Coluna dominical de Paulo Coelho

Diálogos entre o Céu e o inferno
Reflexões sobre Jó

Há quatro semanas atrás, publiquei aqui o texto "Lenin desce aos infernos", onde procurava fazer uma análise bem-humorada dos diálogos entre o demônio e os céus. Por mais incrível que pareça, estes diálogos aparecem muitas vezes na Bíblia. "O Livro de Jó", por exemplo, começa com uma surpreendente visita de Satanás a Deus. Mais surpreendente ainda, é que Satanás o instiga a castigar o seu servo mais fiel. Para surpresa total, Deus faz isso.

"O Livro de Jó" é uma verdadeira obra prima. Depois de ter sido privado de todos os seus bens materiais e afetivos, Jó revolta-se e começa a clamar contra a injustiça que está sofrendo. Na verdade, o pobre homem sempre procurou fazer o melhor possível, e agora vê-se diante daquele Poder imenso, que o está punindo justamente por isso. Todos nós, em algum momento de nossas vidas, já nos vimos diante da mesma situação, mas ao invés de reclamar contra Deus - que, na minha interpretação, espera que ajamos assim - terminamos voltando nossas baterias contra nós mesmos. Achamos que não merecemos, que não somos dignos, etc. Enfim, nosso complexo de culpa é sempre maior que nossa capacidade de reagir.

Em toda família normal, é importante que os filhos encontrem sua voz através de uma rebelião saudável. Em nossa relação espiritual, é bom saber que às vezes temos o direito de reclamar na hora certa - e seremos ouvidos.

Ainda bem que Jó nos dá um bom exemplo.

Um santo no lugar errado

E para completar minhas reflexões sobre este constante diálogo entre a dor e a felicidade, o Inferno e o Paraíso, reescrevo uma história, atribuída a autor desconhecido, que me foi enviada logo após a publicação de "Lenin desce aos infernos".

Certa vez, perguntei para o Ramesh, um de meus mestres na Índia:

- Por que existem pessoas que saem facilmente dos problemas mais complicados, enquanto outras sofrem por problemas muito pequenos, morrem afogadas num copo de água?

Ele simplesmente sorriu e me contou uma história.

"Era um sujeito que viveu amorosamente toda a sua vida. Quando morreu, todo mundo lhe falou para ir ao céu, um homem tão bondoso quanto ele somente poderia ir para o Paraíso. Ir para o céu não era tão importante para aquele homem, mas mesmo assim ele foi até lá.
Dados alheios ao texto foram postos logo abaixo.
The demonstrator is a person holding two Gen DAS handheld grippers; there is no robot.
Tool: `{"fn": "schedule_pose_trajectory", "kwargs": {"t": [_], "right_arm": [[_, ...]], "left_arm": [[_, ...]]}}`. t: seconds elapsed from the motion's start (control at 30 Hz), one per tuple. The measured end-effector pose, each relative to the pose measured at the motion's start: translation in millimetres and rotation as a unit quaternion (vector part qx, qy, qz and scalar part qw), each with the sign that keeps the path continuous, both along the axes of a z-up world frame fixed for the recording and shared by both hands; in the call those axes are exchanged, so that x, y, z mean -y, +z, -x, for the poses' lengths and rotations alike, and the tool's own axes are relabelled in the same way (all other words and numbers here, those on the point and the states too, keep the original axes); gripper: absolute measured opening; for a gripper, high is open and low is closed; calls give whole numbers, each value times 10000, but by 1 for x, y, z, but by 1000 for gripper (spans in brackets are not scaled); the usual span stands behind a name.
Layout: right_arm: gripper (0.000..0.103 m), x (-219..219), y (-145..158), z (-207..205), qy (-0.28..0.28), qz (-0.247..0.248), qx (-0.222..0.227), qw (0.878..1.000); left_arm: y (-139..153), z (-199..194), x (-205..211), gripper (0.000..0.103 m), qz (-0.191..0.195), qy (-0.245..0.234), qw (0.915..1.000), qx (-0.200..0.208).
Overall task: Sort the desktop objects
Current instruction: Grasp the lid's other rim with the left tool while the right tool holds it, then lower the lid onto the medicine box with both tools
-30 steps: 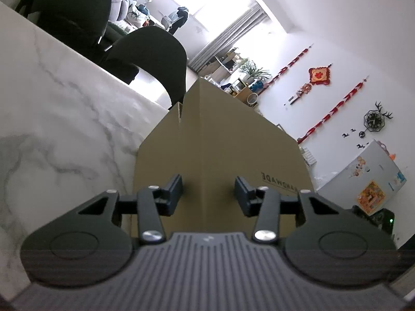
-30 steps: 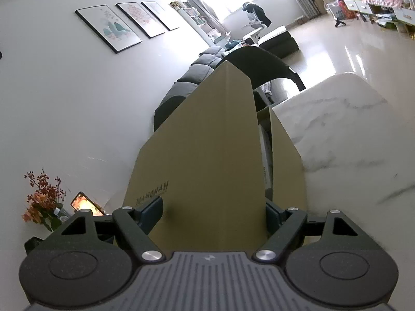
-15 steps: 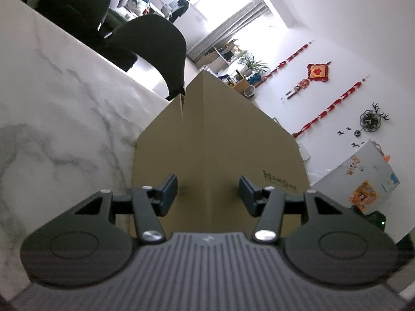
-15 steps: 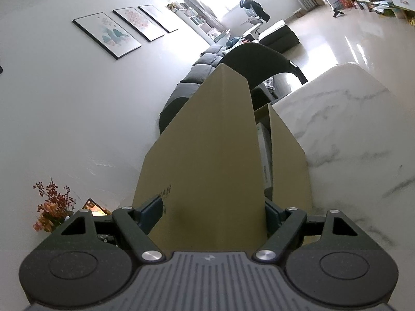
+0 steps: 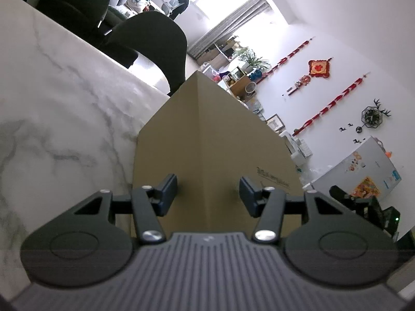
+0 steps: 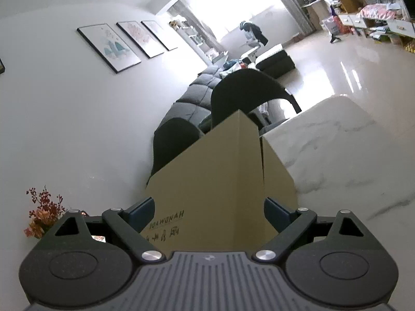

Naquela época, o céu não havia ainda passado por um programa de qualidade total. A recepção não funcionava muito bem, a moça que o recebeu deu uma olhada rápida nas fichas em cima do balcão e, como não viu o nome dele na lista, lhe orientou para ir ao Inferno.

E, no Inferno, ninguém exige crachá nem convite, qualquer um que chega é convidado a entrar. O sujeito entrou e foi ficando...

Alguns dias depois, Lúcifer chega furioso às portas do Paraíso para tomar satisfações com São Pedro:

- Isso que você está fazendo é puro terrorismo!!

Sem saber o motivo de tanta raiva, Pedro pergunta do que se trata. Um transtornado Lúcifer responde:

- Você mandou aquele sujeito para o Inferno e ele está me desmoralizando! Chegou escutando as pessoas, olhando-as nos olhos, conversando com elas. Agora, está todo mundo dialogando, se abraçando, se beijando. O inferno não é lugar para isso! Por favor, traga este sujeito para cá!".

Quando Ramesh terminou de contar esta história olhou-me carinhosamente e disse:

- Viva com tanto amor no coração que se, por engano, você for parar no Inferno, o próprio demônio lhe trará de volta ao Paraíso.